■ Problem details
The pictures stay out. Please retype every line below exactly.

■ Collected data
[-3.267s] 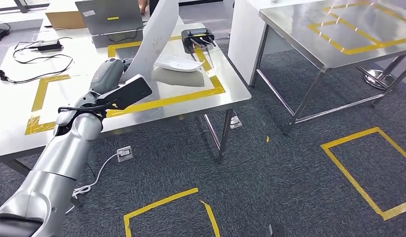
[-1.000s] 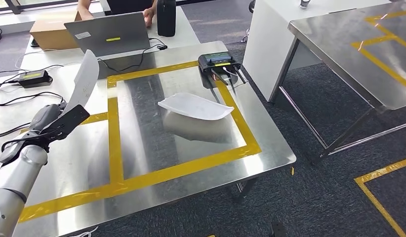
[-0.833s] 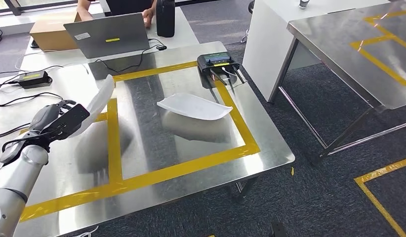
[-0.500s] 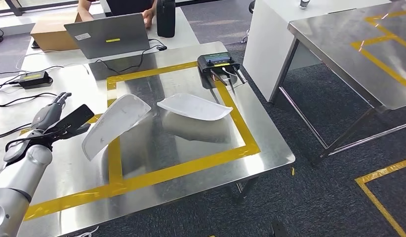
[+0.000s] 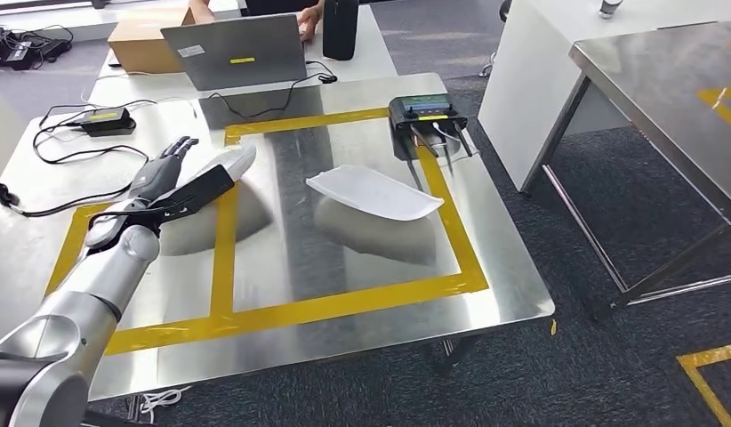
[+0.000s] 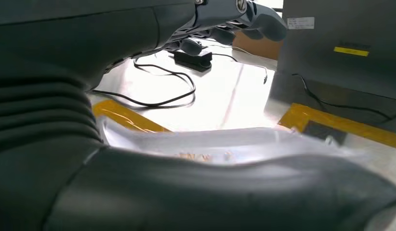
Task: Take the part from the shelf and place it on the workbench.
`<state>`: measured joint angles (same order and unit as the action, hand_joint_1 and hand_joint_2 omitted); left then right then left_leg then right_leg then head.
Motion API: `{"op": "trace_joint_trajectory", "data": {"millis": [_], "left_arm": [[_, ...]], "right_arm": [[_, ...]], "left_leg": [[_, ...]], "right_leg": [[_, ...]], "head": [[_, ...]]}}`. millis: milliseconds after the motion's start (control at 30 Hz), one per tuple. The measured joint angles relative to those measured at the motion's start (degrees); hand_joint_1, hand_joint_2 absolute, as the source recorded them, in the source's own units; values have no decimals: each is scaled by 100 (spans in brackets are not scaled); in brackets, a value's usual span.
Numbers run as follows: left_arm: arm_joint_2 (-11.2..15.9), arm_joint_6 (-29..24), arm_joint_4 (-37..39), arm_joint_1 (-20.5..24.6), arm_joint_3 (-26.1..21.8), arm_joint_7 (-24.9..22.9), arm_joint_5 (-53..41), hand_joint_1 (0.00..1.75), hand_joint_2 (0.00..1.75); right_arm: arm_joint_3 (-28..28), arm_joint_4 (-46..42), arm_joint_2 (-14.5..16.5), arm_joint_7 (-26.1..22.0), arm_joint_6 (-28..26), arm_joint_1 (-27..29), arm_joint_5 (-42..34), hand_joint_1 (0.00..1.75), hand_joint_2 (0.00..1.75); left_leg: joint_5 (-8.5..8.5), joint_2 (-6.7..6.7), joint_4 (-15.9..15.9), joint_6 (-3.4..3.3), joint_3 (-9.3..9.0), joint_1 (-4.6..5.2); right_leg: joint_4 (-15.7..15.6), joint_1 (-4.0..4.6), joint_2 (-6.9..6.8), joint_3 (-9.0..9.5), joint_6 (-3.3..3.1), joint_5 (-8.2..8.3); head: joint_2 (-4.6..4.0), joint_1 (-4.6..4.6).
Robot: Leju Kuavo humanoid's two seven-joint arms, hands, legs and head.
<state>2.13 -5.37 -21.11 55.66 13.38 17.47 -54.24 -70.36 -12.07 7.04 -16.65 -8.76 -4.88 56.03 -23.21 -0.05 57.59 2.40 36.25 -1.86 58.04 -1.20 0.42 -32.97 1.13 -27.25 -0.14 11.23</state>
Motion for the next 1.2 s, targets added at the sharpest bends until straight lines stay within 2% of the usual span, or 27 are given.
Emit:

■ Result below
[-3.267s] 
[-1.000s] 
[-0.833s] 
[-0.500s] 
[+0.000s] 
[+0.000s] 
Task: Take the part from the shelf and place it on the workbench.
`<state>`: measured joint angles (same order and unit as the action, hand_joint_1 and hand_joint_2 omitted); left then right then left_leg then right_leg then head.
Motion API: `{"op": "trace_joint_trajectory", "data": {"millis": [_], "left_arm": [[_, ...]], "right_arm": [[_, ...]], "left_leg": [[_, ...]], "right_leg": [[_, ...]], "head": [[_, ...]]}}`. millis: milliseconds after the motion's start (control at 30 Hz), one per tuple. The measured joint angles relative to those measured at the motion's start (degrees); hand_joint_1, hand_joint_2 absolute, as the source recorded them, in the source's own units; values have no decimals: each is scaled by 100 (spans in brackets are not scaled); in brackets, a value's usual span.
Numbers run as follows: left_arm: arm_joint_2 (-11.2..15.9), arm_joint_6 (-29..24), arm_joint_4 (-37..39), arm_joint_1 (-20.5..24.6), arm_joint_3 (-26.1..21.8), arm_joint_7 (-24.9..22.9), arm_joint_5 (-53..41), hand_joint_1 (0.00..1.75), hand_joint_2 (0.00..1.75); right_arm: arm_joint_3 (-28..28), arm_joint_4 (-46..42), arm_joint_2 (-14.5..16.5), arm_joint_7 (-26.1..22.0), arm_joint_6 (-28..26), arm_joint_1 (-27..29), arm_joint_5 (-42..34), hand_joint_1 (0.00..1.75), hand_joint_2 (0.00..1.75); left_leg: joint_5 (-8.5..8.5), joint_2 (-6.7..6.7), joint_4 (-15.9..15.9), joint_6 (-3.4..3.3), joint_3 (-9.3..9.0), joint_1 (-4.6..5.2); right_leg: joint_4 (-15.7..15.6), joint_1 (-4.0..4.6), joint_2 (-6.9..6.8), joint_3 (-9.0..9.5), joint_6 (-3.3..3.1), joint_5 (-8.2..8.3); head: joint_2 (-4.6..4.0), joint_1 (-4.6..4.6).
Robot: Leju Kuavo humanoid's two seven-joint arms, hands, legs and head.
<state>2.13 -5.37 -21.11 55.66 13.38 17.47 -54.24 -70.36 -12.07 7.04 -16.65 -8.76 -4.88 56.03 -23.21 -0.05 57.59 2.40 36.25 -1.86 58.04 -1.20 0.42 -32.97 1.13 -27.25 -0.14 11.23</state>
Motion for the next 1.2 s, targets added at the sharpest bends until straight lines stay within 2% of the usual span, or 27 are given.
Emit:

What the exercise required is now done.